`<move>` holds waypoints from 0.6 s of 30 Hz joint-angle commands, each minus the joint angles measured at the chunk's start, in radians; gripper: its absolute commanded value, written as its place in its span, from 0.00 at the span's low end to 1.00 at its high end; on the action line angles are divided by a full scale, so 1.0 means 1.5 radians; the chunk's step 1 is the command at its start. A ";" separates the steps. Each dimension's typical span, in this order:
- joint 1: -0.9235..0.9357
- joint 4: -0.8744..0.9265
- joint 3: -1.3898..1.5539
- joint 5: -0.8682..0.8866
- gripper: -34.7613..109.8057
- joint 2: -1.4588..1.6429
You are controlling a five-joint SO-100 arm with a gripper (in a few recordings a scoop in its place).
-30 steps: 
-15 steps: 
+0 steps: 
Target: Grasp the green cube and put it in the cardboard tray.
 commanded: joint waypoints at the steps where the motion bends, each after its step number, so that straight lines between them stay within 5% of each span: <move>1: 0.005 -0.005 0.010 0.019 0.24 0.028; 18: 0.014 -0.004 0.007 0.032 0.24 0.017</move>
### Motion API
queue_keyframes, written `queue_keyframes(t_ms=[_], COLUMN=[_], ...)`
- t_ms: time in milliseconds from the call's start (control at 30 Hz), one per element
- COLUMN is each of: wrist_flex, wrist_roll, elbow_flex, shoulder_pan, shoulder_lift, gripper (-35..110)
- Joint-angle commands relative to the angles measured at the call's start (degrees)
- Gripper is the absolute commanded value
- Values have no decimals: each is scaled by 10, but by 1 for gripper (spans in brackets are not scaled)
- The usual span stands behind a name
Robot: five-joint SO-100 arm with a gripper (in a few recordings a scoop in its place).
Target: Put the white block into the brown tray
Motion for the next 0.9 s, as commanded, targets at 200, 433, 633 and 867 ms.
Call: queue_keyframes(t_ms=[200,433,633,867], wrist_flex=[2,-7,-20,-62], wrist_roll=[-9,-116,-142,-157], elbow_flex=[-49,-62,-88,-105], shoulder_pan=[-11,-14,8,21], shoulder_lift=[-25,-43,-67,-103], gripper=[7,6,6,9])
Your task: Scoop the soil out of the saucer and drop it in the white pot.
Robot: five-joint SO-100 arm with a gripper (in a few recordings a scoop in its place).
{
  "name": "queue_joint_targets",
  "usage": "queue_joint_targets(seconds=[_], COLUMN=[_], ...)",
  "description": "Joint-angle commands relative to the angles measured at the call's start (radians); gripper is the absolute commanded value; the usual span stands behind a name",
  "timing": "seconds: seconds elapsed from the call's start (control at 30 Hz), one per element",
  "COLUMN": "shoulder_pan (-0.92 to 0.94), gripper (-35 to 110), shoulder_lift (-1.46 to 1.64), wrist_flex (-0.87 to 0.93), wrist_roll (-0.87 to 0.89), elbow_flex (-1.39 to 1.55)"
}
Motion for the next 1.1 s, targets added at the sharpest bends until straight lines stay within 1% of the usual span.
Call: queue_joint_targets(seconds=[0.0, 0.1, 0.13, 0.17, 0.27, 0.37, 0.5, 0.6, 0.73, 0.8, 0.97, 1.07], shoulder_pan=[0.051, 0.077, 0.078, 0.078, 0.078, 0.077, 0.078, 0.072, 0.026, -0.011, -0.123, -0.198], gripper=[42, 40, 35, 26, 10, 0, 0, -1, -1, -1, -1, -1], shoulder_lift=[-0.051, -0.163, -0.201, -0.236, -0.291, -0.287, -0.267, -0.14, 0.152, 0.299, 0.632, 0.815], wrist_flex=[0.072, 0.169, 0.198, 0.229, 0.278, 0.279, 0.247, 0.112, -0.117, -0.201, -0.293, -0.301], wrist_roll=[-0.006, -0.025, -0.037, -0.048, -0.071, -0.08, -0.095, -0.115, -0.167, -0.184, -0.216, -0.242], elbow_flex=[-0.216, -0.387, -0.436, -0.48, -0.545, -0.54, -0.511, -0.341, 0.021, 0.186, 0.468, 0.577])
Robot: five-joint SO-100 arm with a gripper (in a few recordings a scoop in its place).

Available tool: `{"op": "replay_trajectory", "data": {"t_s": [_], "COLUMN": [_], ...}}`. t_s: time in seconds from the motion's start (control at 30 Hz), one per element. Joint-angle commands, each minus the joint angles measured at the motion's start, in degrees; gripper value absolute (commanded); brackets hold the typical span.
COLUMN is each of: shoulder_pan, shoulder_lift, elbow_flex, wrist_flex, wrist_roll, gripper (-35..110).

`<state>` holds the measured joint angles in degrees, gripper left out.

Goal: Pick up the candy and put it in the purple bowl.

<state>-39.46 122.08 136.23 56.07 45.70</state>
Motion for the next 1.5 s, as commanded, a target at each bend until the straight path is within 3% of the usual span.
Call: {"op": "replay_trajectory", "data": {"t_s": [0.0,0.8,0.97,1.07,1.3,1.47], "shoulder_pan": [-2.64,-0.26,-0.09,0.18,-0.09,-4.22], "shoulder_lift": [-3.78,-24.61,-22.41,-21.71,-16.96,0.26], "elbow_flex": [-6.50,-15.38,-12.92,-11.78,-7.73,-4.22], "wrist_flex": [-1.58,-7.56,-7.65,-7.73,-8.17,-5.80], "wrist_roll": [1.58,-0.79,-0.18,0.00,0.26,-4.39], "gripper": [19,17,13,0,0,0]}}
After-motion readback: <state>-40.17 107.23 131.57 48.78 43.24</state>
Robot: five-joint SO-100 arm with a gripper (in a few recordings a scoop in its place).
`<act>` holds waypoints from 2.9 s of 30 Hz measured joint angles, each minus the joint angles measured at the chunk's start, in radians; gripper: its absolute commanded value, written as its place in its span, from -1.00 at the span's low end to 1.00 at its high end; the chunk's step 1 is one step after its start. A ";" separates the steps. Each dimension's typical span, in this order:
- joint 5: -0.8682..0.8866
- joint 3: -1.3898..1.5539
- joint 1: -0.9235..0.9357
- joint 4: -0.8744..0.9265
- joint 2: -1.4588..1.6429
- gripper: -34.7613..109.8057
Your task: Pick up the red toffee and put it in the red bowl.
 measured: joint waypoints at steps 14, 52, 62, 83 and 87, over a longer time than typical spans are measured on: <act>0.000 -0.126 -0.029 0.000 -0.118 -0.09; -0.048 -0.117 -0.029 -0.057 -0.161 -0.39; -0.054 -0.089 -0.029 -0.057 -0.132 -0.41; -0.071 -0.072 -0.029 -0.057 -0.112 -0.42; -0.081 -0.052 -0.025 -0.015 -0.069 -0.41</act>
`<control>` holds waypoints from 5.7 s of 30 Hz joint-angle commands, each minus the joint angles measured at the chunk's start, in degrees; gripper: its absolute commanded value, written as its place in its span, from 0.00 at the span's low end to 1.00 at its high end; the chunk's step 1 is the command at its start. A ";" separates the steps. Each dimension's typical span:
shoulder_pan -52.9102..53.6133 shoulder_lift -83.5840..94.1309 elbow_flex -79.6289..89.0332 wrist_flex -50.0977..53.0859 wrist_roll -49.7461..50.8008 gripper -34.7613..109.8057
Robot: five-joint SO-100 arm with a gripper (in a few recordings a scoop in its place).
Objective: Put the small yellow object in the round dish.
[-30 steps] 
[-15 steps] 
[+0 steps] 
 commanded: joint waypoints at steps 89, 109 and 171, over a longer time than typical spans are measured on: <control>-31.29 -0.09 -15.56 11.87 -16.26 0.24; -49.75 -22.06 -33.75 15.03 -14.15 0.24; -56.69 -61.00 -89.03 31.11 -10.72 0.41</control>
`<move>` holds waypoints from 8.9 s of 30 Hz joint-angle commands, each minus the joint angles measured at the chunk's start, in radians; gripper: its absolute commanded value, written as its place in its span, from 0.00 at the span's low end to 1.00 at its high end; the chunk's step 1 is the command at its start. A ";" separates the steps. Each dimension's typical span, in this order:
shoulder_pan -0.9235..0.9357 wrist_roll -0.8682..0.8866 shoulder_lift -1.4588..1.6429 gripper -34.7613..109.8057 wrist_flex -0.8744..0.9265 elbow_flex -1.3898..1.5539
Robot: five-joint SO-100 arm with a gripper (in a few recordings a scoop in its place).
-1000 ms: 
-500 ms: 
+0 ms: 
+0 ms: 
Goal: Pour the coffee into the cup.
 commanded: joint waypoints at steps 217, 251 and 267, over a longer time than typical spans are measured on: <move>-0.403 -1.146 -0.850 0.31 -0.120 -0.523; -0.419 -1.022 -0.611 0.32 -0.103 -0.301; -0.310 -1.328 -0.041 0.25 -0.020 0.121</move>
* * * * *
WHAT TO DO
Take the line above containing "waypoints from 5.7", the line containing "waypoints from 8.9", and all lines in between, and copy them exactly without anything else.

EXERCISE RESPONSE
`<control>` holds waypoints from 5.7 s of 30 Hz joint-angle commands, each minus the joint angles measured at the chunk's start, in degrees; gripper: its absolute commanded value, written as its place in its span, from 0.00 at the span's low end to 1.00 at its high end; the chunk's step 1 is the command at its start. A ";" separates the steps. Each dimension's typical span:
shoulder_pan -52.9102..53.6133 shoulder_lift -83.5840..94.1309 elbow_flex -79.6289..89.0332 wrist_flex -50.0977..53.0859 wrist_roll -49.7461..50.8008 gripper -34.7613..109.8057
Robot: five-joint SO-100 arm with a gripper (in a few recordings a scoop in its place).
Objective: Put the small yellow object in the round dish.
[-30 steps] 
[-15 steps] 
[+0 steps] 
 commanded: joint waypoints at steps 89, 109 and 171, over a longer time than typical spans are measured on: <control>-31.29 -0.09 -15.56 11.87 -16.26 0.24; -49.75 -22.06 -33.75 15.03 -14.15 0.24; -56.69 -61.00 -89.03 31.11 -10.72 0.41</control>
`<move>` holds waypoints from 8.9 s of 30 Hz joint-angle commands, each minus the joint angles measured at the chunk's start, in radians; gripper: its absolute commanded value, written as its place in its span, from 0.00 at the span's low end to 1.00 at its high end; the chunk's step 1 is the command at its start. A ";" separates the steps. Each dimension's typical span, in this order:

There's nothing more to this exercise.